New deeming rates commence for Centrelink & DVA Pensions

Posted on: October 1st, 2019 by Eric Hiam in Aged Care Advice

From the 20th September 2019 Centrelink & DVA (Dept. of Veterans Affairs) will apply the new deeming rates, which were announced in July this year.

Centrelink & DVA use an income and asset test to work out how much pension they can pay pension recipients. Centrelink & DVA include any “deemed income” in the income test. Deeming assumes that SOME financial investments will earn a set rate of interest, no matter what they really earn.

How they work out the deemed income depends on the individual’s circumstances. Centrelink & DVA apply a lower deemed rate to a certain amount of the total financial investments. Anything over that amount is deemed at a higher rate.

The lower deemed rate is 1.75%. This will drop to 1%.
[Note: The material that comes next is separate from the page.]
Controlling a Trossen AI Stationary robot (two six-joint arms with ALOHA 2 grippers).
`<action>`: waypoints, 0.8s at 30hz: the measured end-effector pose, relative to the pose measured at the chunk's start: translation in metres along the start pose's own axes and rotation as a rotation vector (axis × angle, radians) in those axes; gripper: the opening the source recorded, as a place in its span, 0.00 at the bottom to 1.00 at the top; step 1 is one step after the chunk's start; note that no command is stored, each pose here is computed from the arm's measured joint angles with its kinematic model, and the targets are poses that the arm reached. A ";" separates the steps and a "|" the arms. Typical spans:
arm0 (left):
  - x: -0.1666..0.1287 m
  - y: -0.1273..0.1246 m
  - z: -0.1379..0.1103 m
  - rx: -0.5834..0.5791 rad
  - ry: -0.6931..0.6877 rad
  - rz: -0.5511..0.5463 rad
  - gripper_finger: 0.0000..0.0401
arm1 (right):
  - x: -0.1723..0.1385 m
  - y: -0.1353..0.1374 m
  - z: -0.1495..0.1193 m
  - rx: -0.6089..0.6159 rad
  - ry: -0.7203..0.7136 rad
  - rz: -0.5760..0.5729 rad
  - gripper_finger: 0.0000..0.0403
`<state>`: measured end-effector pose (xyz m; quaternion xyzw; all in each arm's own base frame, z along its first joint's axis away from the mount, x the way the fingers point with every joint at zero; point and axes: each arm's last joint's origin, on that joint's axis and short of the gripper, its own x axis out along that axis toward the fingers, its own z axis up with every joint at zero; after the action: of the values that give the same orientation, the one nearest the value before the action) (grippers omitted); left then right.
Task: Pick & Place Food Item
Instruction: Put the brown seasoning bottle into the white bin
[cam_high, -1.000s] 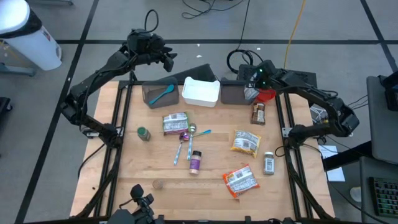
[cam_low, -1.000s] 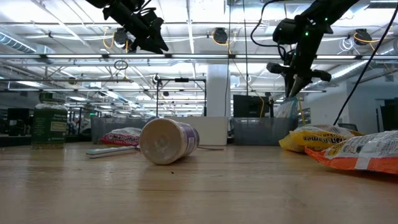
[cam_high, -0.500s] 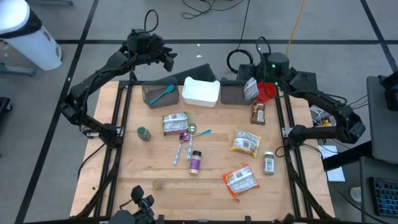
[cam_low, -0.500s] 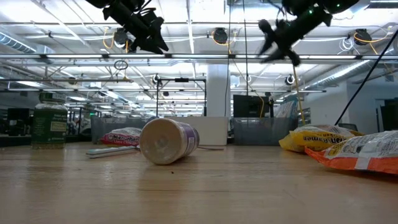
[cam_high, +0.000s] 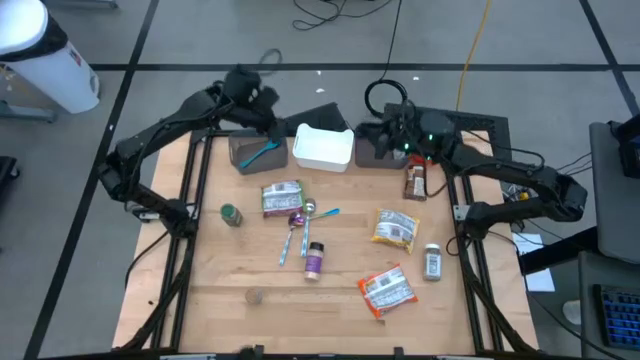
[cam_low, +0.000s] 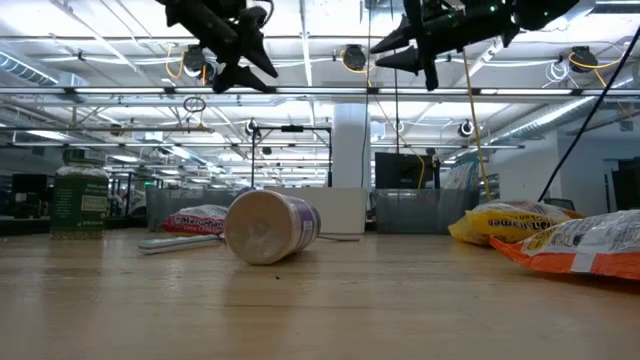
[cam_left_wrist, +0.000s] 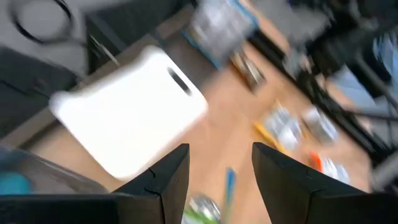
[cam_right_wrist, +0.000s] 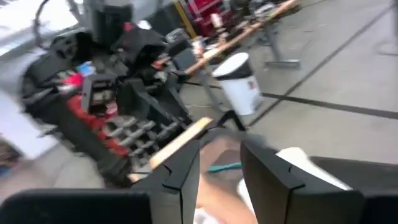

The higher deemed rate is 3.25%. This will drop to 3%.

 

 Asset thresholdDeeming RateAsset thresholdDeeming rate
SinglesUp to $51,8001.0%Above $51,8003.0%
     
CouplesUp to $86,2001.0%Above $86,2003.0%
     
Illness Separated CouplesUp to $86,2001.0%Above $86,2003.0%

So what investments are subject to these deeming rates;

  • Bank accounts (including term deposits)
  • Shares
  • Managed Funds
  • Loans (including money lent to family or friends)
  • Deprived assets (i.e. gifts which exceed the $10,000pa or $30,000 over 5 years, limit)
  • Allocated Pensions, that commenced after 1/1/2015 OR Allocated Pensions commenced BEFORE 1/1/2015, however the Centrelink/DVA pension commenced after this date
  • Allocated Pensions that have changed providers or recommenced after 1/1/2019

 

Many pensioners argue that the deeming rates are set too high, because you can’t get those interest rates from the bank.  Which seems like a fair argument, in the current climate you can only get 2%pa at best from a bank & most people get much less than this rate on their savings.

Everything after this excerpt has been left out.